I'm pretty sure that my main problem is that I've let sugar and a few carbs slip back into my diet - and I'm a bit in denial about it. I haven't been gaining weight......but gaining a bad mental state instead. Sugar does it to me every time. I had been sooooo good at avoiding it for over 6 months, losing weight, feeling incredibly good, had a better mental state than I'd had in years, had more energy, felt so strong and in control, and then - it happened. A little taste here, a little bite there, thinking all the while that I was "in control." No....I am never in control when I let sugar enter the equation.
Why did I let it get started again? Why did I lose my healthy motivation? Why did I take the first bite when everything was going so good? How did I let myself get so weak? Why is it so hard to just say no??? Those are the questions to ponder. However, when I look down into the soul of Me, I find that I did not lose my healthy motivation. It has just been on the side lines, feeling all dizzy and moody and blah from my all too frequent sugar overdoses, LOL! I know the holiday feasts aren't going to make things any easier, but as I think back to spring when I was right in the midst of my new healthy lifestyle, Easter dinner was a breeze and with my goal in sight, I gladly passed on the sweets and bread.
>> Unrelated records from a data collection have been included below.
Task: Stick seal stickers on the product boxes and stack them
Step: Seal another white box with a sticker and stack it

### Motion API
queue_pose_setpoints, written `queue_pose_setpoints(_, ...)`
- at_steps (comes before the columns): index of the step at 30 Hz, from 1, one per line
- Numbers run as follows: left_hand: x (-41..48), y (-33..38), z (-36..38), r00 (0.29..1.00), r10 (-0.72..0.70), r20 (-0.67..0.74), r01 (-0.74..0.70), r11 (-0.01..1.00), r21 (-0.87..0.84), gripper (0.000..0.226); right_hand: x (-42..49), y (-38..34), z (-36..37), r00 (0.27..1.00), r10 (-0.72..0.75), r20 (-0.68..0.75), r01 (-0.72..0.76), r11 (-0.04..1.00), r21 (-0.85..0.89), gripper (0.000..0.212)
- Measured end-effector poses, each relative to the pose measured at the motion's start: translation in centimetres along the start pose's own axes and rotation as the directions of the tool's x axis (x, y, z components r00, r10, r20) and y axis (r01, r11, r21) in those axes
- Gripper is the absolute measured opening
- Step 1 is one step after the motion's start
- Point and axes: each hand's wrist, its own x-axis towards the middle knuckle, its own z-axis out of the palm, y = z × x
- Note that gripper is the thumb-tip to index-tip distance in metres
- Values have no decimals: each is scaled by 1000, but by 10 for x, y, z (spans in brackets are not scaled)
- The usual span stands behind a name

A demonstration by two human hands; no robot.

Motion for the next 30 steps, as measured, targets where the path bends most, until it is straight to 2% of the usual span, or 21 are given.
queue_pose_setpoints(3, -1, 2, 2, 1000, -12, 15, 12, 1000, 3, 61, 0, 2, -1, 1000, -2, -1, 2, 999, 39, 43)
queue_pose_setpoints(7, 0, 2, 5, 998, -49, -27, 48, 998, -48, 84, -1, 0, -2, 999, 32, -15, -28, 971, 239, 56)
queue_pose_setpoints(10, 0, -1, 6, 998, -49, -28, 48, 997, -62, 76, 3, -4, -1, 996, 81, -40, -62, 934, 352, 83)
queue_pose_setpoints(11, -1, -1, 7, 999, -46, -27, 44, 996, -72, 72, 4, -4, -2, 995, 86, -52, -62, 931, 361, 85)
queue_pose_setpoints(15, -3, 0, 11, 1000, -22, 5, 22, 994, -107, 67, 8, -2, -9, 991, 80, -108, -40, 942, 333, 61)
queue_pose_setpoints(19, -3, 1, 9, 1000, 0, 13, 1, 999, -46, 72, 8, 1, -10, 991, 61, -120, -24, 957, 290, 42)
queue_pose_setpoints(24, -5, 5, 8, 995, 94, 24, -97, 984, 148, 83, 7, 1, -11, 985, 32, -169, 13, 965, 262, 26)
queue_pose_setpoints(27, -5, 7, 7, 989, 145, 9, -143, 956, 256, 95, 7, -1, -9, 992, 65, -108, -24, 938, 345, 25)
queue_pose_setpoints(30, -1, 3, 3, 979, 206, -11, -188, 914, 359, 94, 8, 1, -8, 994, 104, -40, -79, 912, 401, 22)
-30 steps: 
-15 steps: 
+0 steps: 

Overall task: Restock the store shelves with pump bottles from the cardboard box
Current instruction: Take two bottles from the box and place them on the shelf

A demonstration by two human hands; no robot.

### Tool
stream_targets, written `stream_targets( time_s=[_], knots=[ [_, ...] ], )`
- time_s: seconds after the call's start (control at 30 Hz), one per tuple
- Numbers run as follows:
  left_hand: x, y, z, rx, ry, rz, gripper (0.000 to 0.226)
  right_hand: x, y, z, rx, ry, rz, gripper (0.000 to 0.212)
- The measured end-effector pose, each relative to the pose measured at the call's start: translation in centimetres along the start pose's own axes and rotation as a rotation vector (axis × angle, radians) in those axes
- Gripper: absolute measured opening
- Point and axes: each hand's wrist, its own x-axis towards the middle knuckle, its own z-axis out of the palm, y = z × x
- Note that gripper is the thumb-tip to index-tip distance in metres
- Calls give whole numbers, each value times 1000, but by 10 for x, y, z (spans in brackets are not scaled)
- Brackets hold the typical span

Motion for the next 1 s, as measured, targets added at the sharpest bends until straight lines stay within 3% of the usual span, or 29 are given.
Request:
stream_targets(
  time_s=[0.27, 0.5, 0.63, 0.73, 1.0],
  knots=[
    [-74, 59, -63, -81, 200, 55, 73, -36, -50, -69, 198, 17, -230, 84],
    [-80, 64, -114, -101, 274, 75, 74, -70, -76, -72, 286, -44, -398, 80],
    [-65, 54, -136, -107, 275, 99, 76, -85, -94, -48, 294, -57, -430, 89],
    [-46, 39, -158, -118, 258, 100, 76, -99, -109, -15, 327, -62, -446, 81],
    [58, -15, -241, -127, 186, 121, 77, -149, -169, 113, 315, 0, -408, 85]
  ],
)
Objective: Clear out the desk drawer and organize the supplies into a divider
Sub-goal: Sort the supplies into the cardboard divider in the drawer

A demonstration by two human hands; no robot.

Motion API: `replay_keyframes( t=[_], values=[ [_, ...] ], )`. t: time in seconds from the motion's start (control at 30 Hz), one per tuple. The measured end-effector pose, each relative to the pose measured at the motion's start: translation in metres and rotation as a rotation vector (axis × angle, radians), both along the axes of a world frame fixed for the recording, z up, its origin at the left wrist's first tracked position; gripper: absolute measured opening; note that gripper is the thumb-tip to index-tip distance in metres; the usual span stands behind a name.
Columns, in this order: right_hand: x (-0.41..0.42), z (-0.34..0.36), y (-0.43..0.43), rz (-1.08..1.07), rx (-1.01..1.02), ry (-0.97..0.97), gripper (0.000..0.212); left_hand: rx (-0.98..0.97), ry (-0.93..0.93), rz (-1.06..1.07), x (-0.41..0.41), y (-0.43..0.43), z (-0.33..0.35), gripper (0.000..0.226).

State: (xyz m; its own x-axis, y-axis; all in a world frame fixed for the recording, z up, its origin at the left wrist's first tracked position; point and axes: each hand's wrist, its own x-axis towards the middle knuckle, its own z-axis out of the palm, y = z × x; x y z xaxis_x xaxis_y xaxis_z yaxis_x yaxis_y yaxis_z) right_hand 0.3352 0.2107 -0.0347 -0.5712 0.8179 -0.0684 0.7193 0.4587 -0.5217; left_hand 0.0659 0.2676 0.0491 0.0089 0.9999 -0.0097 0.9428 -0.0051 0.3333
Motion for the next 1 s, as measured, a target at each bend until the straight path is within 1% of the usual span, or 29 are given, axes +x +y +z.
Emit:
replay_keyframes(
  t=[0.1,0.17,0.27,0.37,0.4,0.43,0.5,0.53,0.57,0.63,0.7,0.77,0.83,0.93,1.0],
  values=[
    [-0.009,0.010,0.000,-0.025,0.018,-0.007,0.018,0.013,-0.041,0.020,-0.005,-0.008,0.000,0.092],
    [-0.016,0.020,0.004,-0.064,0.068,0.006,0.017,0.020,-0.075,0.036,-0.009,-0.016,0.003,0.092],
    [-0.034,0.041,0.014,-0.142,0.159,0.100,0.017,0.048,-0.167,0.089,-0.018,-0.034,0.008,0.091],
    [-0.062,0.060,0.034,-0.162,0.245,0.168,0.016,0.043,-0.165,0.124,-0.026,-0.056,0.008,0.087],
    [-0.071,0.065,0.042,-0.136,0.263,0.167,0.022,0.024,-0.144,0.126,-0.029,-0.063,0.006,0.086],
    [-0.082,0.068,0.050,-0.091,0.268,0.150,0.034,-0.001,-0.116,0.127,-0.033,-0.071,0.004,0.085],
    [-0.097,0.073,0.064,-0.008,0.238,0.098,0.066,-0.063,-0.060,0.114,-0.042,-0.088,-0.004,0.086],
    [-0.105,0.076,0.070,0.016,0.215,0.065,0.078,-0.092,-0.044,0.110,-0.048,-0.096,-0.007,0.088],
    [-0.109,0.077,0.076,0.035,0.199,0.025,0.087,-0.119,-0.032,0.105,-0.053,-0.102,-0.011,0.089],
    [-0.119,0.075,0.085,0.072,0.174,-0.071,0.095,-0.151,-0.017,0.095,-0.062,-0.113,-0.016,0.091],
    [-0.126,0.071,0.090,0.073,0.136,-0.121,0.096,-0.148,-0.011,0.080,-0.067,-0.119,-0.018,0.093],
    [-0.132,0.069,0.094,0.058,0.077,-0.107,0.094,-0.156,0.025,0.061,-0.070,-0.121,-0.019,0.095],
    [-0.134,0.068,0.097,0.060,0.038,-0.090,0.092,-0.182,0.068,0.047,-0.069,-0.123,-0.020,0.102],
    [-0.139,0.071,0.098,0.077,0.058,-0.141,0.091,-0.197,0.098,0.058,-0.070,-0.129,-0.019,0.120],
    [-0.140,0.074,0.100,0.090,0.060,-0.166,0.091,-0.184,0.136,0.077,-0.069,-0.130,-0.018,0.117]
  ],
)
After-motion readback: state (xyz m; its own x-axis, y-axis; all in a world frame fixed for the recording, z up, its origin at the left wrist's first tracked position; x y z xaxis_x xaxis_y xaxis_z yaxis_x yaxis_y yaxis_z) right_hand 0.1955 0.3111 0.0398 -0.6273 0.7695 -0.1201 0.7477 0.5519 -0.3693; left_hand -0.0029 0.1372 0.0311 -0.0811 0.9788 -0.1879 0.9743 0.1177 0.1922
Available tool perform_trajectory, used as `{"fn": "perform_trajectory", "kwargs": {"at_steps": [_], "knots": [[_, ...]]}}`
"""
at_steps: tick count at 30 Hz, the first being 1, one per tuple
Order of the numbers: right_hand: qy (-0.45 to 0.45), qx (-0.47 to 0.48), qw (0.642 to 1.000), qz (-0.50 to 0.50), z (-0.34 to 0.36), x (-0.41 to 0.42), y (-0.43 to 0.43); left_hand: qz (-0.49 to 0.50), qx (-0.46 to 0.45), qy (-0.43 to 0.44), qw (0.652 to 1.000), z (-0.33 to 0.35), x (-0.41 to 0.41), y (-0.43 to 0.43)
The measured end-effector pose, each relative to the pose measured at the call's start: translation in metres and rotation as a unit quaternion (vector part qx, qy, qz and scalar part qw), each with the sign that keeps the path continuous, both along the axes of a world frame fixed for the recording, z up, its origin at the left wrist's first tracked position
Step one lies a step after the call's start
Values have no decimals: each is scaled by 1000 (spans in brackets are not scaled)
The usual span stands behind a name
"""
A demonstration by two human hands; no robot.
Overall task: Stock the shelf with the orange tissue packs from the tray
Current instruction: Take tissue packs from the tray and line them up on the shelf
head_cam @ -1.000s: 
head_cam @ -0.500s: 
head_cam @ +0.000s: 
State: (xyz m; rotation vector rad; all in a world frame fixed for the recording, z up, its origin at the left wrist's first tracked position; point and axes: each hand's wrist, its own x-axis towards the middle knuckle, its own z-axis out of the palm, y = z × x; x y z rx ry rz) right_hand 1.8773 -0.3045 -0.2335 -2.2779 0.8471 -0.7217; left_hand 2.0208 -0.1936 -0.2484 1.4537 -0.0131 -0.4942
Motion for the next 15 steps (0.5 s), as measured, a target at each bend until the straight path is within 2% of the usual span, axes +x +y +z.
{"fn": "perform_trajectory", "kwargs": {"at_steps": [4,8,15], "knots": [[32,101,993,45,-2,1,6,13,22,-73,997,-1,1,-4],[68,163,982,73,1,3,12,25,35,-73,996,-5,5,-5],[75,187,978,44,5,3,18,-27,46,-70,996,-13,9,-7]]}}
That is the frame of mind I'm longing for right now. I know I have that same motivation still in me, I know I can do it, I have done it already!
Anyhoo...I'm not even sure what the point of this post is. I suppose it's to go through the rhythm of sorting my thoughts and feelings and typing them all into this blog, this little exposed piece of me, letter by letter, word by word, hoping that I'll have a huge light-bulb-moment again with everything making sense to me.
I know all the "pieces" are there, they are just temporarily jumbled up and tossed on their heads....just like the photo.